Which are the Best Currency Pairs to Trade for Beginners?

Best Currency Pairs to Trade: Because the major currency pairs are the most actively traded forex pairs, many experienced traders only trade the major currency pairs because these are highly liquid and their price movement tends to be more predictable. This makes these major currencies; USD, EUR, GBP, JPY and CHF the best currencies to analyze using analysis as they are the most liquid.

Major currency pairs are the currency pairs that are the most traded currency pairs by volume of currency trade transactions - these currency pairs are: EURUSD, USDJPY, GBPUSD & USDCHF.

Currencies are traded in pairs of two e.g. EURUSD

Daily Trading Market Transactions Turnover of Major Currency Pairs by Volumes

The USD is the most traded currency in the market, followed by EUR, GBP, JPY & CHF, the daily market turnover volume share taken by each of these 5 currencies in terms of percent is illustrated below:

USD - 85%

EUR - 40%

JPY - 20%

GBP - 13 %

CHF - 9 %

Since transactions are in pairs the total will be 200 %

For example the EURUSD pair: EURUSD = 100 % EUR + 100 % USD

Summing up the total of the big four major forex pairs = 85 + 40 + 20 + 13 + 9 = 167 % . Note these four currency pairs are made up of five individual currencies which make up the sum total of 167%.

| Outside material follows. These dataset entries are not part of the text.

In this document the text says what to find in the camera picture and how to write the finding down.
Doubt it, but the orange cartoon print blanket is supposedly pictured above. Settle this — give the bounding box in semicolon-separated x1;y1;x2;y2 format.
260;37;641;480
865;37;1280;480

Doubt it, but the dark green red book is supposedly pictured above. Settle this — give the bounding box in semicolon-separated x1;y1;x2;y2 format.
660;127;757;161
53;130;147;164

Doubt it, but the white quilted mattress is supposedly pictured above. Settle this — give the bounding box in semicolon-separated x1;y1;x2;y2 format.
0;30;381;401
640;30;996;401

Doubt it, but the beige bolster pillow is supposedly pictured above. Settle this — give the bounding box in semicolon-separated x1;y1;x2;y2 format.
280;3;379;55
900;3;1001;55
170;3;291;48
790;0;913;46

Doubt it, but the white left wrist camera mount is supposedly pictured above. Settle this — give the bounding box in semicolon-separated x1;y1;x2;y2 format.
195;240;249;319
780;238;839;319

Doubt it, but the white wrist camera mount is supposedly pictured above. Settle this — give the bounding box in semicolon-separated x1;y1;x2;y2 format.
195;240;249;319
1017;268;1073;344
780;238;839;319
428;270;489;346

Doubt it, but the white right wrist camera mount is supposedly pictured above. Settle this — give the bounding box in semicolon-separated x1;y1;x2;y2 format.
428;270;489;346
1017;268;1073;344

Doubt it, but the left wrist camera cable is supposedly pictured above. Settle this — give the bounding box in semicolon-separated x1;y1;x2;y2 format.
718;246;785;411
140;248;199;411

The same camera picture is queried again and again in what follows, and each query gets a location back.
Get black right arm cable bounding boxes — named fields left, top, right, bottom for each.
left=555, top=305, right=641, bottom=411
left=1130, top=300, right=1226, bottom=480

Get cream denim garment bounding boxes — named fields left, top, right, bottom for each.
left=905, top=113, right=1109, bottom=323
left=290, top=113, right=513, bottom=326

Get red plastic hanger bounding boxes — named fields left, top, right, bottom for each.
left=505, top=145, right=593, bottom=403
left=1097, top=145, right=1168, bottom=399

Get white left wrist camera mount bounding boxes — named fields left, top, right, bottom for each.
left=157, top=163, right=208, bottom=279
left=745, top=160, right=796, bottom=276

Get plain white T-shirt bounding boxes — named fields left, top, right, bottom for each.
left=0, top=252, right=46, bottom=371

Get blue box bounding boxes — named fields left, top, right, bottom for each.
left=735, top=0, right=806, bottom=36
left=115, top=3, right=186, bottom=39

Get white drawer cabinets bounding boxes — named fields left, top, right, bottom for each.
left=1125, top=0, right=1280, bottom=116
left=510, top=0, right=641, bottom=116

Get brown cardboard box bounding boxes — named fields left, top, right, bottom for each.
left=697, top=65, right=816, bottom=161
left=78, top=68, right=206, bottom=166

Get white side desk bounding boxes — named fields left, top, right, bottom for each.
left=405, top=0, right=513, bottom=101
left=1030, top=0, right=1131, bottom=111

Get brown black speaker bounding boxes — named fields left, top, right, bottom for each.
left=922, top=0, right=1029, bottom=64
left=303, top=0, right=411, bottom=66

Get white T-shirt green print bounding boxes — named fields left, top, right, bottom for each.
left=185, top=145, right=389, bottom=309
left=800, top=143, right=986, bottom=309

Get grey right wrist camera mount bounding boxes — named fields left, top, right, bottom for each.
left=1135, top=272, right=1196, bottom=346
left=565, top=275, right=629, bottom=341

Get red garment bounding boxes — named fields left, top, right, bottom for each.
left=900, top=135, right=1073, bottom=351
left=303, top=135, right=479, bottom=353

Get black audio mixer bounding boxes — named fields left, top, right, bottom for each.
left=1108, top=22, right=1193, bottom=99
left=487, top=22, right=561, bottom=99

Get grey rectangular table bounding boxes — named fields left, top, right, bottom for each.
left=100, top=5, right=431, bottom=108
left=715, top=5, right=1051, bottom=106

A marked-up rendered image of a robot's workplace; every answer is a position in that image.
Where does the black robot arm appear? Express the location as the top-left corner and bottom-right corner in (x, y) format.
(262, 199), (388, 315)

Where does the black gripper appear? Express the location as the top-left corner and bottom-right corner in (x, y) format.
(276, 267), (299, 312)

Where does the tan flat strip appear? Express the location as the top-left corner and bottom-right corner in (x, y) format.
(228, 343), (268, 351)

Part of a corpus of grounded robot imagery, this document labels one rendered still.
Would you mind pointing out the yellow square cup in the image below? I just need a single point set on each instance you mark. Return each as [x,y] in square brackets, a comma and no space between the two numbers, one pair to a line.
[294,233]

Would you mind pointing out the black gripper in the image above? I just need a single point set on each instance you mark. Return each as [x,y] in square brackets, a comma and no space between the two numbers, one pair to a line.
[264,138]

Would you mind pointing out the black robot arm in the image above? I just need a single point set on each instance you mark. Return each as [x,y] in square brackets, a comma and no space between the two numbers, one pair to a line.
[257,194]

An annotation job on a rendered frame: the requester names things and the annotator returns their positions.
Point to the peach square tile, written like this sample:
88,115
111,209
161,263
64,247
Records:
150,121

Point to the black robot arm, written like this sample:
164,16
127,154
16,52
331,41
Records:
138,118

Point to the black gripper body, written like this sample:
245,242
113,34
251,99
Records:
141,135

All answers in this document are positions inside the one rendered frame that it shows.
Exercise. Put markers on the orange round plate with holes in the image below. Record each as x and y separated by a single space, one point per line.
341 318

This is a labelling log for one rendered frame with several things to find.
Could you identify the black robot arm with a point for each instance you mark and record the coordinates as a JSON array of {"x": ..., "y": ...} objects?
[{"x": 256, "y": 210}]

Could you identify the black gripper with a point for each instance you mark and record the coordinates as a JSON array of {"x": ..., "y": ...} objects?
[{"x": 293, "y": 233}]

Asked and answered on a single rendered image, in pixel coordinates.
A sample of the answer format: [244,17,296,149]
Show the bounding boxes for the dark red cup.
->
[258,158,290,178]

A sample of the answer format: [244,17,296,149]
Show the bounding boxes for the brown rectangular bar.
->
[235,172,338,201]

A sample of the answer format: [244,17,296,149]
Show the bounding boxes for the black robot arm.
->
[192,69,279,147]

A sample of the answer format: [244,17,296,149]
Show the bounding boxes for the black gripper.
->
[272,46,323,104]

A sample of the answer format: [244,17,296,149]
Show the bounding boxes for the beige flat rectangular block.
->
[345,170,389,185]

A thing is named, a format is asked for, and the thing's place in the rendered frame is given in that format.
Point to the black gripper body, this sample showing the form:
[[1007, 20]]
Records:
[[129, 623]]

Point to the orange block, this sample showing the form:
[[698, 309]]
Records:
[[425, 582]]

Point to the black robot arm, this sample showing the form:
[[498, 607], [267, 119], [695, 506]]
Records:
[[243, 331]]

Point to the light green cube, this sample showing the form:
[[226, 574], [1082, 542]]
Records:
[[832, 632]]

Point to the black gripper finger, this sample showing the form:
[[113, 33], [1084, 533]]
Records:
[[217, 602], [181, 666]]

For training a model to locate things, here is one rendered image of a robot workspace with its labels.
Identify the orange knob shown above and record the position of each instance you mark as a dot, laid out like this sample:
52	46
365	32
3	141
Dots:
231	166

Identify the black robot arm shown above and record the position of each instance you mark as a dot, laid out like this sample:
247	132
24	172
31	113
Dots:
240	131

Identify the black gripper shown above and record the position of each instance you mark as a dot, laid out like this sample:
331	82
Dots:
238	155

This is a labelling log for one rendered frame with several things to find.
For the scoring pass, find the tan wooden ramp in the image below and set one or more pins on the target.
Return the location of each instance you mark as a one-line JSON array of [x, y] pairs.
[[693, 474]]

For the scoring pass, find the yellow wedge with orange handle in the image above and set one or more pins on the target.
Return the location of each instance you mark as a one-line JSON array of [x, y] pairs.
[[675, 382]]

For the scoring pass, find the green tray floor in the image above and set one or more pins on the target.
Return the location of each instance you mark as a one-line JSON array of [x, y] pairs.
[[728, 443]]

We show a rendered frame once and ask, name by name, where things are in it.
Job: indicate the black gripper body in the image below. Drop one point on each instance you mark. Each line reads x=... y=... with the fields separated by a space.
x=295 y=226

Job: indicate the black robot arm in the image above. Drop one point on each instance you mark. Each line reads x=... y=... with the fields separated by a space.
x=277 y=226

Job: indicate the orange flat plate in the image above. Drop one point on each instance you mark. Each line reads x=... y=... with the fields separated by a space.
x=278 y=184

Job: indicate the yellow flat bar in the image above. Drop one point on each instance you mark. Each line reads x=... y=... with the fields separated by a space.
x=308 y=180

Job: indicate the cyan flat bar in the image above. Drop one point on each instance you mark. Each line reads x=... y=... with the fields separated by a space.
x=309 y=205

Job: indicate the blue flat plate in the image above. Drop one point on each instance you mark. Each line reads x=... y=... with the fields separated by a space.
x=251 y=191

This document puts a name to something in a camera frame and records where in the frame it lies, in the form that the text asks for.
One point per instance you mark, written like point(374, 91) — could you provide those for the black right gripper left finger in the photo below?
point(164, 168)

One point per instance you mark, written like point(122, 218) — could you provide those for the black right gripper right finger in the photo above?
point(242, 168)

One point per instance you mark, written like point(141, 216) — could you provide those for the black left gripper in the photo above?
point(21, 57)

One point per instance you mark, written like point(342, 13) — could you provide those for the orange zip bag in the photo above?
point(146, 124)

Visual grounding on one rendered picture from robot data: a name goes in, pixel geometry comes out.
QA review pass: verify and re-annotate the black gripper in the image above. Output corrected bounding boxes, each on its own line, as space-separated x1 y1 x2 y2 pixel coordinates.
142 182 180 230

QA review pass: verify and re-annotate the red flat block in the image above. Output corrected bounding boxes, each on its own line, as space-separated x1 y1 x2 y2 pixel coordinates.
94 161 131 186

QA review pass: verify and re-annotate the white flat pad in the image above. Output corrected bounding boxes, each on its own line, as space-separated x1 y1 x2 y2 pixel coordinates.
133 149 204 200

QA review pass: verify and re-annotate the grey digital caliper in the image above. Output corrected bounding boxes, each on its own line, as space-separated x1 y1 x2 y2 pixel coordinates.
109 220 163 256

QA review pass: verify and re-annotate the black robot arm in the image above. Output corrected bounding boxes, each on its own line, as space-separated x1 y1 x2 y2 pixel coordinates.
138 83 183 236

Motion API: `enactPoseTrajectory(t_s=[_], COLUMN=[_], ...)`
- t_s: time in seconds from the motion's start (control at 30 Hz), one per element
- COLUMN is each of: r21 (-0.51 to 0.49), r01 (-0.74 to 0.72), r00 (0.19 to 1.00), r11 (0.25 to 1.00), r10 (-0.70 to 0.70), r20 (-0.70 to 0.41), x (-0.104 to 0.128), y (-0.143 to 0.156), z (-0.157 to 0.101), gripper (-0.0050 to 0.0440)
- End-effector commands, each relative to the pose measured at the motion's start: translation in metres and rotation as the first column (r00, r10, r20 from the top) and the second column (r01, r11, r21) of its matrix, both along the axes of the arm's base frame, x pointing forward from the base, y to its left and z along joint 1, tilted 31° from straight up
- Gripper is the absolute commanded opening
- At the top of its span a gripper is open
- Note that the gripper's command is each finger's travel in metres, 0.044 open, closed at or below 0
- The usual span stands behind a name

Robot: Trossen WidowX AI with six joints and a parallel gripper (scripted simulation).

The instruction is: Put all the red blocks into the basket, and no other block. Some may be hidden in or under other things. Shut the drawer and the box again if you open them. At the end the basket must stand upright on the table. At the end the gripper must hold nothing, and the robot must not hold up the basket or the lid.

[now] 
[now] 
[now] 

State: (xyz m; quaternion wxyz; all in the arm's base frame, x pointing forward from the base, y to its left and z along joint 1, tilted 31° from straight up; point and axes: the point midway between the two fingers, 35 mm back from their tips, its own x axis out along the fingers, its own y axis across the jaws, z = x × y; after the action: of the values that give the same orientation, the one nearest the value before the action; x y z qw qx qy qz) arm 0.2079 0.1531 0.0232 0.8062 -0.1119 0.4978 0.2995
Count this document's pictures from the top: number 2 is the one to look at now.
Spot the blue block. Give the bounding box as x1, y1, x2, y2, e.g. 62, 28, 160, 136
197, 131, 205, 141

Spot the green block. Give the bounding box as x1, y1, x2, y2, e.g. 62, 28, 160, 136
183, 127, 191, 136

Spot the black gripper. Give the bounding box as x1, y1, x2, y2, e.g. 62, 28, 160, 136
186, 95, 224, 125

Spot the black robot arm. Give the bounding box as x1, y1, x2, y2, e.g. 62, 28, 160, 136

Major Forex Currency Pairs - Which are the Best Currency Pairs to Trade for Beginners?

Major currency pairs have a combination of the USD & one other major(EUR, JPY, GBP, CHF).

The 4 major forex pairs or the big four currency pairs in Forex are:

  • EURUSD
  • USDJPY
  • GBPUSD
  • USDCHF

These major currency pairs are the most traded because they have a high trade turnover & are the most profitable.

These major currency pairs are the best currency pairs for day trading, if you want to make the most profit it is best to trade only these four major currency pairs only.

Therefore volume for Major Forex Currency Pairs is:

Forex Major Currency Pairs = 167 % of all turnover

Other Forex Minor Currency Pairs Combined = 33 % of all turnover

The more the liquidity of a currency, the more the volatility, volatility means a currency is likely to move in a trend in one particular direction up or down and when the prices are moving in a particular direction within a market trend it is easier to make money as opposed to when prices are not moving in a particular direction - ranging market.

On the other hand, all the other currency pairs, also known as minor forex pairs or currency crosses only make 33% of all daily trade transactions turnover & are said to be illiquid, meaning they do not have a lot of volatility & as such most of their currency price movements are choppy or range bound. These means that the minor forex pairs are the most hard to analyze using analysis studies because they don't show defined market trend movements in one particular direction (they do not move in a trend).

For Example by just trading EURUSD then a currency trader will be participating on 85 + 40 = 125% of all trade transaction volume, which is two-thirds of all currency trades. This is another reason why some traders just stick to the EURUSD alone.